Retornando dos sucessos das Stanze da Signatura, de Heliodoro e do Incêndio do Borgo, Rafael decidiu experimentar o óleo sobre parede, uma técnica própria da pintura sobre madeira.
Uma questão controversa
É Giorgio Vasari, o famoso biógrafo de Vidas dos Pintores, que pela primeira vez mencionou duas figuras femininas pintadas a óleo no último período da vida de Rafael. Um aspecto, aliás, debatido sempre com grande paixão entre historiadores da arte, divididos em relação à autoria das Iustitia e Comitas.
As duas alegorias, a primeira à direita da "Batalha", a segunda à direita do Adlocutio, flanqueiam as figuras dos Papas, oito no total, representados entronizados em nichos nas laterais das cenas principais, e sempre se destacando em todo o ciclo em termos de beleza e superioridade qualitativa.
A restauração e a atribuição a Rafael
Uma alteração da cor causada em grande parte por colas e intervenções de restauração que se alternaram ao longo dos séculos, não havia até agora permitido confirmar a hipotética atribuição a Rafael, também recordada por Stendhal nas Caminhadas Romanas.
A longa e complexa restauração recém-concluída pelos Museus do Vaticano, graças ao apoio dos Patrons of the Arts in the Vatican Museums, trouxe à luz elementos significativos que permitem atribuir a Rafael as duas Alegorias.
Refinados métodos de limpeza da superfície pictórica foram realizados a partir de 2015 em três paredes da Sala de Constantino por técnicos do Laboratório de Restauração, guiados por Francesca Persegati, coordenados por Fabio Piacentini, sob a direção científica de Guido Cornini. As intervenções permitiram que viessem à luz as cores extraordinárias de todo o ciclo pictórico que inaugurou a estação do maneirismo de Rafael.
Os pregos sob a parede
De modo especial na Iustitia e na Comitas, realizadas respectivamente em têmpera com goma e óleo, destacam-se as iridescentes, transparentes e nuances próprias do ductus e da paleta de Sânzio. Também significativa a descoberta de numerosos pregos abaixo da superfície em que se sobressaem as duas alegorias.
Esses elementos metálicos tinham a função de ancorar a resina à parede, ou seja, a pez grega aplicada à quente e recoberta por Rafael com uma fina camada de gesso branco ,com a intenção de reproduzir na parede as mesmas características de uma mesa, e assim, prosseguir com confiança a execução da pintura a óleo.
Um talento incomparável
O projeto de conduzir toda a decoração da Sala de Costantino com a mesma técnica foi logo abandonado pelos estudantes que, com a morte do Mestre, não conseguiram igualar com êxito suas ousadas experiências.
Decidiram então desmontar a parede e montar um novo gesso, salvaguardando somente Iustitia e Comitas, cujo refinamento cromático se iguala a obras-primas como a Fornarina.

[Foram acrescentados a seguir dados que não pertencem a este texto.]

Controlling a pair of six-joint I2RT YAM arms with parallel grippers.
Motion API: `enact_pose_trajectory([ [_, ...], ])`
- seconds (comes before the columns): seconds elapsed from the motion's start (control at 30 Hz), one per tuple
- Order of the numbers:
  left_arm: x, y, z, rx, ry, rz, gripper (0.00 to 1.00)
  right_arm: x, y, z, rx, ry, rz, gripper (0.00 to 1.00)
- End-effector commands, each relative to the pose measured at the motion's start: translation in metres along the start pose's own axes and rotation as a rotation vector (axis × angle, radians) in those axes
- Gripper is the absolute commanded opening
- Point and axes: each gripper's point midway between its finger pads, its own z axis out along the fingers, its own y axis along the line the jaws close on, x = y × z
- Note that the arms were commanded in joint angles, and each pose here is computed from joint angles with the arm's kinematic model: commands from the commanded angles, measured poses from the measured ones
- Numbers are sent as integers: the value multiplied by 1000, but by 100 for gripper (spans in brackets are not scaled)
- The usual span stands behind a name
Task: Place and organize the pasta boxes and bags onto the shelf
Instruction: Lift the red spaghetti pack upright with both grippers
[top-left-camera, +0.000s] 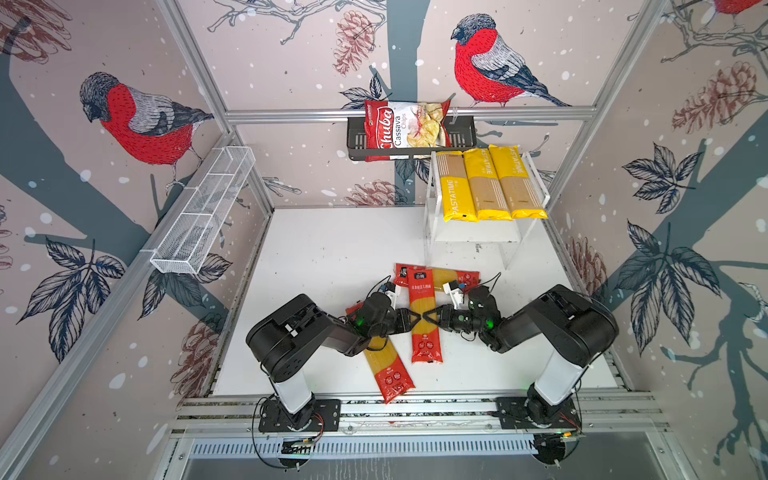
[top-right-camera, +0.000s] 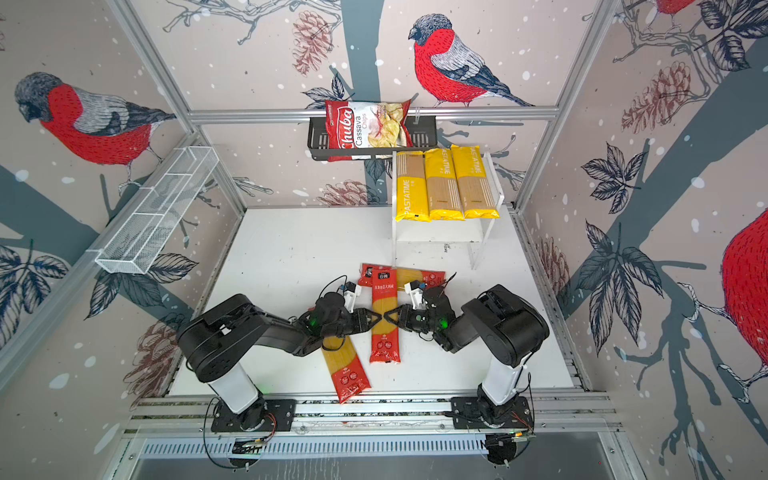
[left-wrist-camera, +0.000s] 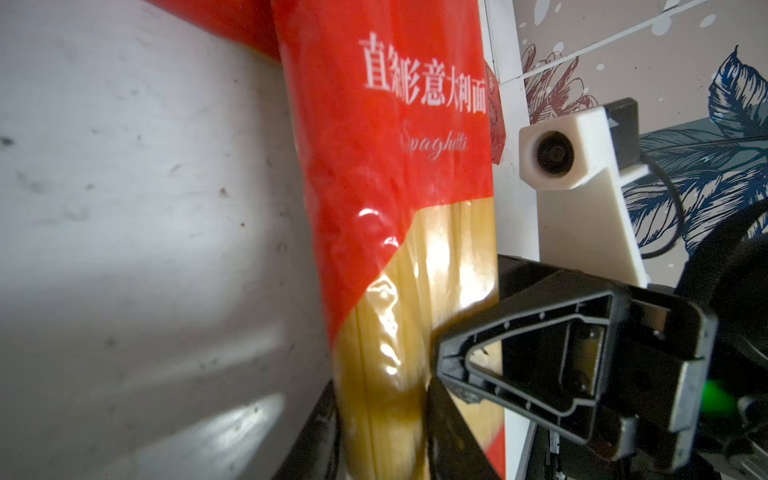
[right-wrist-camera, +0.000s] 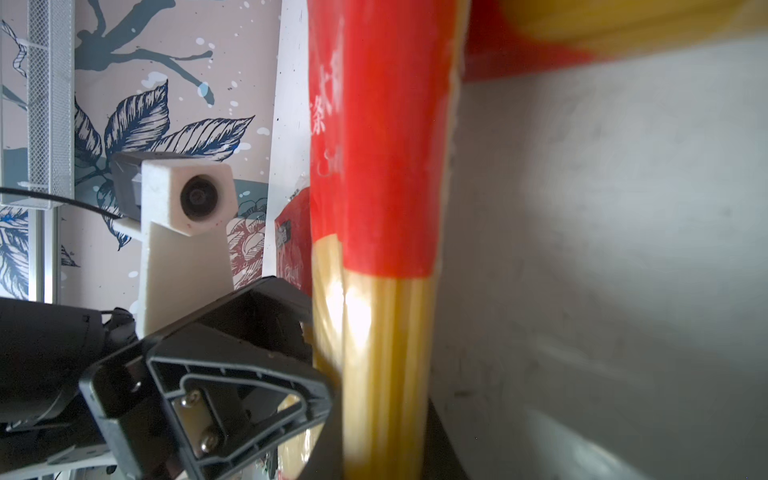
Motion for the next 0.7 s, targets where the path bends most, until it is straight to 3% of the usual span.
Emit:
enact_pose_trajectory([
  [0.0, -6, -3, -10, -6, -26, 35, 37, -3, 17, -4, -63, -18, -45, 12],
  [0.13, -18, -9, -30, 4, -76, 34, 41, -3, 30, -11, -101, -43, -74, 10],
  [0.27, -35, -22, -44, -20, -96, 93, 58, -5, 49, -19, -135, -69, -124, 10],
  [0.37, -47, -35, -49, -44, -96, 161, 64, -9, 66, -25, -154, -85, -177, 9],
  [0.47, -56, -40, -56, -49, -124, 154, 69, -14, 79, -33, -159, -108, -220, 8],
  [0.67, -71, -81, -71, 158, -183, 167, 75, -23, 120, -48, -240, -121, -299, 7],
])
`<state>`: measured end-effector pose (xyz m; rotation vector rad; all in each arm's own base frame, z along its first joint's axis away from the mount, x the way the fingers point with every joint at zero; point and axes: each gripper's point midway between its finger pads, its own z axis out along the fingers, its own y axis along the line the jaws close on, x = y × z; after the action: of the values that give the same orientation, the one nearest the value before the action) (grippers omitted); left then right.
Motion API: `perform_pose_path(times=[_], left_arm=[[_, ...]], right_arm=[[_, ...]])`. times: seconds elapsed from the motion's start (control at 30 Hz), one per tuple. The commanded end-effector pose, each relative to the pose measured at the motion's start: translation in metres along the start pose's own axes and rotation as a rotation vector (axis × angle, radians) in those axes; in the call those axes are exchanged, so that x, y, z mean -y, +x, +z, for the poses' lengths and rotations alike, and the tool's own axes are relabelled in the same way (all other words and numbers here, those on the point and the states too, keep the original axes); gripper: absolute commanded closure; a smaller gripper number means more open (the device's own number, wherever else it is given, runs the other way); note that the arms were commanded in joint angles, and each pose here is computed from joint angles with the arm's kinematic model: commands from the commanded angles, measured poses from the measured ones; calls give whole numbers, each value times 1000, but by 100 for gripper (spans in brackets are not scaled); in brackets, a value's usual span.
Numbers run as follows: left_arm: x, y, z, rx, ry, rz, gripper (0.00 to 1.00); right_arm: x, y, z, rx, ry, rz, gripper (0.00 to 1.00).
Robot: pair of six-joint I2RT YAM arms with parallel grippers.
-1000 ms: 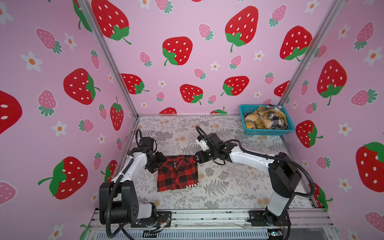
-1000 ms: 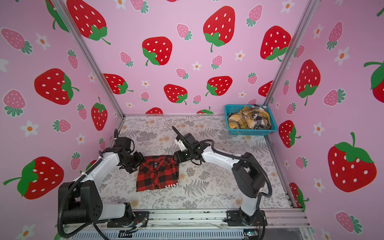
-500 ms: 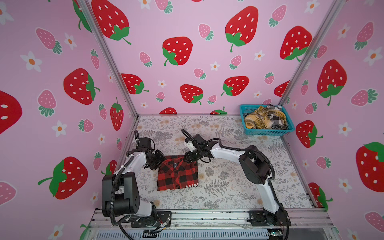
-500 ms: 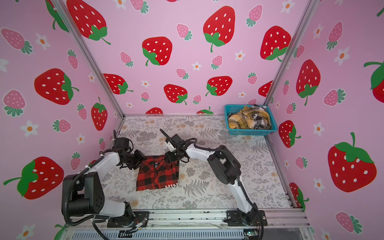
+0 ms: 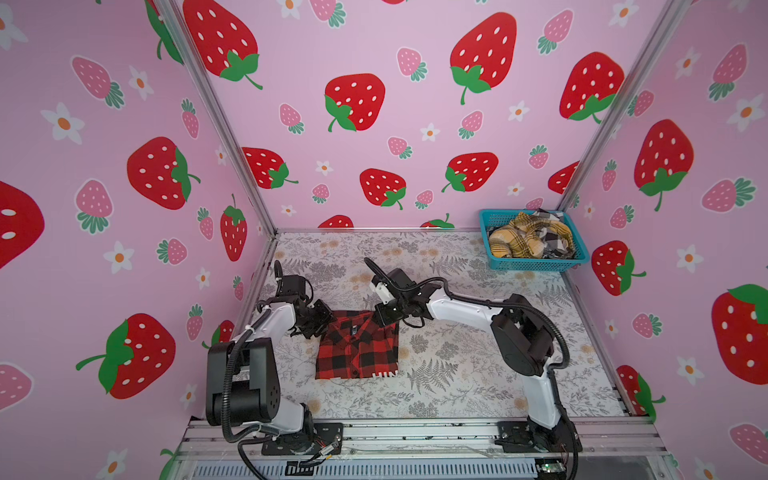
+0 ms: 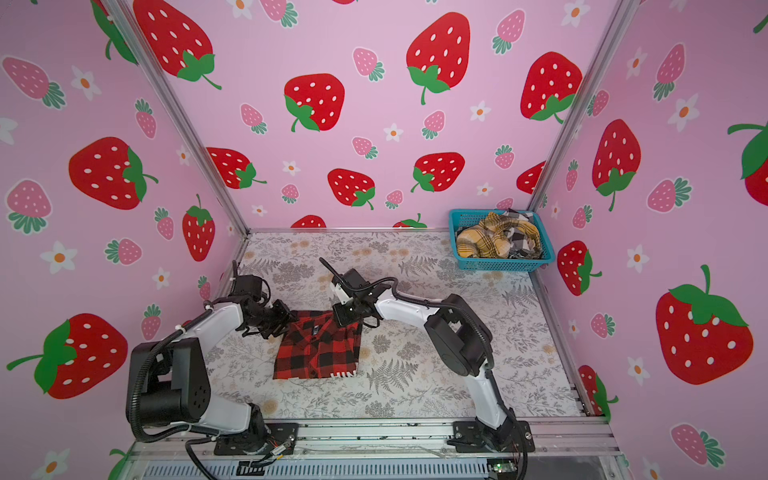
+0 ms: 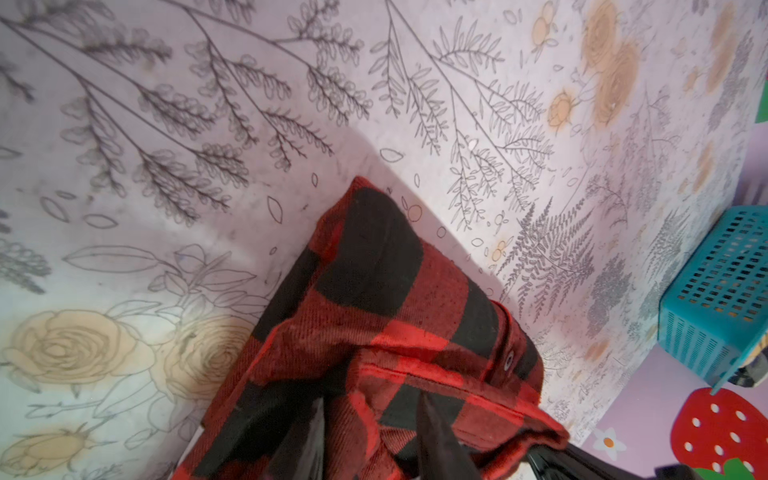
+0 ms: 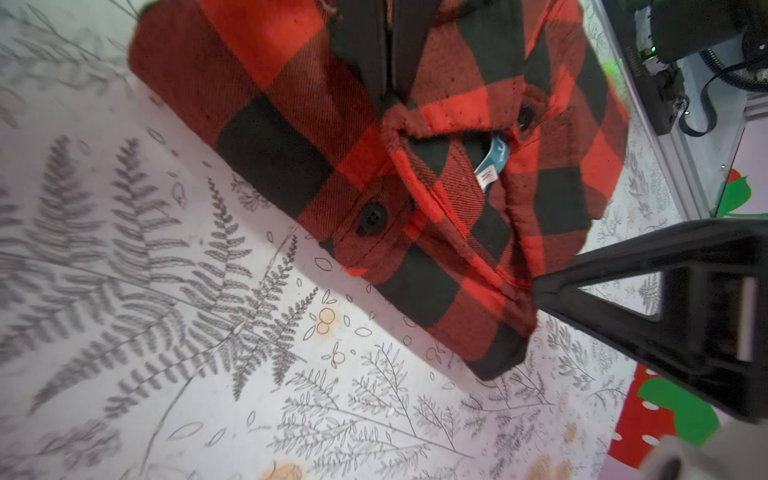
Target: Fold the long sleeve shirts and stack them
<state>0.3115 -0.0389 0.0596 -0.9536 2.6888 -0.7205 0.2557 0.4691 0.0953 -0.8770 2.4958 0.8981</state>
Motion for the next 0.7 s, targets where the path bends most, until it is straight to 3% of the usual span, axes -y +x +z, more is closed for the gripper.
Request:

O restante do empreendimento foi completado com o uso mais seguro da técnica do afresco.
Reabertura dos Museus Vaticanos com seguranças
As duas Virtudes, portanto, representam um unicum, que os visitantes em breve poderão apreciar ao vivo junto com todo inigualável patrimônio dos Museus Vaticanos.
As "coleções do Papa", de fato, estão prontas para a reabertura, garantindo a máxima segurança. A restauração da Sala de Constantino, iniciada em março de 2015, terá continuidade partir deste verão na quarta e última parede, onde a Escola de Rafael afrescou "A Doação de Roma".